:: WHAT YOU ARE ASKED TO DO ::
Please give the number of lines in the material below that contain "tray", and provide nothing besides that number.

***** SUPPLIED ENTRIES *****

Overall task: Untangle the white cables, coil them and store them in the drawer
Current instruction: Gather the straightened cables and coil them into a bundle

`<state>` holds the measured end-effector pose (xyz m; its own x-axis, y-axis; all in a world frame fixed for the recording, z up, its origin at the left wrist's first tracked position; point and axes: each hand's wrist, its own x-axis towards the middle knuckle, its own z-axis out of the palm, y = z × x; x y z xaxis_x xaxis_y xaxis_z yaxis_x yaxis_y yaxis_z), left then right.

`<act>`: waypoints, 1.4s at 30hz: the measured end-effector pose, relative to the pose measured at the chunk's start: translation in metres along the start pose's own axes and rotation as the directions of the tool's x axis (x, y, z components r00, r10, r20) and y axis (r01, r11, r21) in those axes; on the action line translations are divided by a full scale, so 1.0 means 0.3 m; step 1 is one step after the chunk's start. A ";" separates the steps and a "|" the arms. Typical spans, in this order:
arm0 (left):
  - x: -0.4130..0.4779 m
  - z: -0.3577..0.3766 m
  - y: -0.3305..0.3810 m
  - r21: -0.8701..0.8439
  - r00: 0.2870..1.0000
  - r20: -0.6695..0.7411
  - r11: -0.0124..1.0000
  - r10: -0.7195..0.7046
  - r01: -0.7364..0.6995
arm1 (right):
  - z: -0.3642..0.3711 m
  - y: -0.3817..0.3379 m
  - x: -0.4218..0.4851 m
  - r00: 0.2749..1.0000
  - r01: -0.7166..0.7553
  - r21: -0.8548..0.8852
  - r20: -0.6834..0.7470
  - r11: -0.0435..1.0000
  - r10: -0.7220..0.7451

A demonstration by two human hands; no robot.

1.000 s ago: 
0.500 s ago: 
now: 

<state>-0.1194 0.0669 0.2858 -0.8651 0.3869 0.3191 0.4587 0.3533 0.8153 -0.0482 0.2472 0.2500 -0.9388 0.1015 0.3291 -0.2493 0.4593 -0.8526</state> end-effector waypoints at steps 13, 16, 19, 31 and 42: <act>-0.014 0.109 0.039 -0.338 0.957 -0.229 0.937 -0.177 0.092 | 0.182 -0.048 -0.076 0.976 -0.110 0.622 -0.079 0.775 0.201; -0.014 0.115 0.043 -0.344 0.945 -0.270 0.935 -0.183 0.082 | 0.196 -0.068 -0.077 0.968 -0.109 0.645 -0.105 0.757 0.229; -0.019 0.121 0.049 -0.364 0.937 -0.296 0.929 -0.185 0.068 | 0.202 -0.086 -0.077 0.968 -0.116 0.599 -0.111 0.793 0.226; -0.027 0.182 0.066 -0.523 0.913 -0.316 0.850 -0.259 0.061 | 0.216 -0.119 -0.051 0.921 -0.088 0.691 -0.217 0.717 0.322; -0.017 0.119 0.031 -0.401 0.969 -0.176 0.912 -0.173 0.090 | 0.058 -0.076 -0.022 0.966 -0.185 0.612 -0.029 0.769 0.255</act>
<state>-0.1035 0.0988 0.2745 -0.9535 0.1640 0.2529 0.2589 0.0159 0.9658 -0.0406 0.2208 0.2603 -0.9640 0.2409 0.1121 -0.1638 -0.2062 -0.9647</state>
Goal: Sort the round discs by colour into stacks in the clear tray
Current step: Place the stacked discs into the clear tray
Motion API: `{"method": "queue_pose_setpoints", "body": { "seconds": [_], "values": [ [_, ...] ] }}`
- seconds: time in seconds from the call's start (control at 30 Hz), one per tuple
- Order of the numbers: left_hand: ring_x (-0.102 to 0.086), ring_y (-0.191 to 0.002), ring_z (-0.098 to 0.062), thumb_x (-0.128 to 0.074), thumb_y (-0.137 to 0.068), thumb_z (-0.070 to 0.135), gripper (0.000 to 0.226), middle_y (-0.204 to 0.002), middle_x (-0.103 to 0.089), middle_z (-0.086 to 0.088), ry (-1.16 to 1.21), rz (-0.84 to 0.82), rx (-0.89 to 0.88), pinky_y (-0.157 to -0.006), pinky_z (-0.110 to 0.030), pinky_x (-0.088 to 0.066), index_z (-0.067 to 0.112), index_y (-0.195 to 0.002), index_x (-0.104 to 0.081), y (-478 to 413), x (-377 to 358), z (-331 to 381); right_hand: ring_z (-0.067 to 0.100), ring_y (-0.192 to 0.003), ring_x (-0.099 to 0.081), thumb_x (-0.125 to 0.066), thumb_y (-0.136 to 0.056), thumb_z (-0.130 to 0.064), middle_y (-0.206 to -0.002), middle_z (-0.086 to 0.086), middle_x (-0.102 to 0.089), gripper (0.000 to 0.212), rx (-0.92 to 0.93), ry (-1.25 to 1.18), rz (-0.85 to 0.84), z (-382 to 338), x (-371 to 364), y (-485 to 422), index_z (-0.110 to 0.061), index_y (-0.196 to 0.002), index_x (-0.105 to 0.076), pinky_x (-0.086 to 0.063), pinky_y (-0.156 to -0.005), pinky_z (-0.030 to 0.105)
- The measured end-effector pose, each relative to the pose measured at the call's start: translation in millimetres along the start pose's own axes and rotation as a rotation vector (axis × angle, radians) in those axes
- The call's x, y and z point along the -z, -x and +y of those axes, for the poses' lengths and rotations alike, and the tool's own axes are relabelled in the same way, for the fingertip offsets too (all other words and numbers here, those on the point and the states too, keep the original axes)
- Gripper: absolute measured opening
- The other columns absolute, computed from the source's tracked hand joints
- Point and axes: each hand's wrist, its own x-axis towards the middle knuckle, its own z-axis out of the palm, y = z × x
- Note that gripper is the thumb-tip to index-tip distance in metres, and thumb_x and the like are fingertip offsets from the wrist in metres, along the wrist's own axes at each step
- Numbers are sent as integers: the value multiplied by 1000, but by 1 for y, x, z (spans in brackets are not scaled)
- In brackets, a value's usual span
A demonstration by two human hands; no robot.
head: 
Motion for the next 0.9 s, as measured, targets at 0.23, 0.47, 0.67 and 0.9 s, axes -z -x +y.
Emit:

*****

:: TASK RESPONSE ::
2